It was not my intention, but you know how these things go. I’m considering switching my mobile provider and have been doing some research. Not only did I spend hours and hours comparing plans — today I also looked into flashing my phone. Those who know me a bit know I’m not the hacker type. I’m not somebody who spends days and weeks getting some exotic computer set-up to work. For me things just have to work and keep working. The same goes for my mobile phone.
However, my phone — a Motorola PEBL U6 — has been branded by T-Mobile, my current mobile provider. That means the logo is everywhere, including a nice “T-Zones” option in the middle of my main menu. That’s kinda annoying, especially if, for example, I would switch to Vodafone or some other company. So this morning I decided to look into flashing my phone. I heard the term before, I roughly had an idea what it was, but had never done it.

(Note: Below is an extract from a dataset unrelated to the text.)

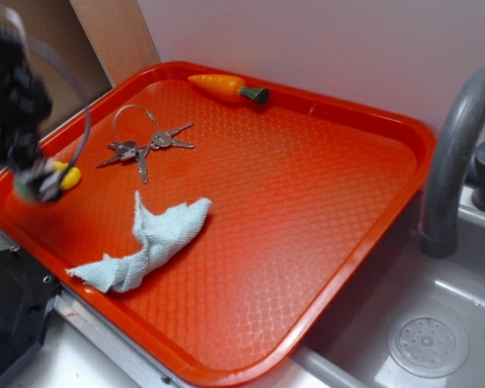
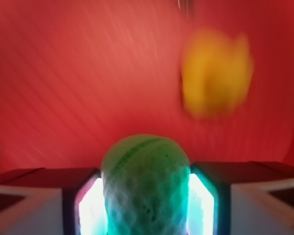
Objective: Grab the green ball.
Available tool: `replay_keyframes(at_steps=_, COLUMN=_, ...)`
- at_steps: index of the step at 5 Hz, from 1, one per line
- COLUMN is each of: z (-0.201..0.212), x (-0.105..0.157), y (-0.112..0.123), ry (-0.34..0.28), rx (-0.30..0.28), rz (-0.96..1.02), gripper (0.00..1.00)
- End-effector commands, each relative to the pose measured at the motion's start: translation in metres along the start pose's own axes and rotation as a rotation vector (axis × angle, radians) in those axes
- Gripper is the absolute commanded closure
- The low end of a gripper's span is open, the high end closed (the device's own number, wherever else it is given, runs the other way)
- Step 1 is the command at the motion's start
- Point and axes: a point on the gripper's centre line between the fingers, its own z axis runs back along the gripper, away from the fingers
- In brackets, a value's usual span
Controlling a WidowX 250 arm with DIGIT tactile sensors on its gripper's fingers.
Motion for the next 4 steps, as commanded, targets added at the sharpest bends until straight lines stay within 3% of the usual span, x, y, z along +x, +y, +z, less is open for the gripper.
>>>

Now flashing (or reflashing), it turns out, is like reformatting your harddrive and reinstalling your OS. Except it’s faster, it only takes a few minutes. I’m on a Mac so all the Windows flashing software does not really work. But I found out there’s a nice Motorola on Mac flashing tutorial available. I found a recent flash file for my phone and flashed it, except nothing appeared to have happened when it was done. All the logos were still there. It turned I had just updated the software. If I wanted to replace the rest too (menus, sounds and all that stuff) I had to use something called an MP — a Monster Pack. I downloaded one and installed it and every looked, well, let’s say different. The background was moving like some kind of 3D shooter. The fonts looked crazy, the menu was completely different and I had a different set of applications available now. Not what I wanted, but we were getting somewhere.
What I feared might happen, happened trying the next MP: the phone did no longer boot. The screen just remained black. Luckily I was able to get back to the booter by holding * and # simultaneously while starting the phone and I could install another MP. After a few tries I found the default unbranded Motorola PEBL flash file, which is now running on my phone. Everything seems to work fine, I have no T-Mobile stuff in there anymore.
All this did take me the whole morning and a bit of my afternoon however, but the result is that I have now pimped my phone. I’m a regular sir pimpalot.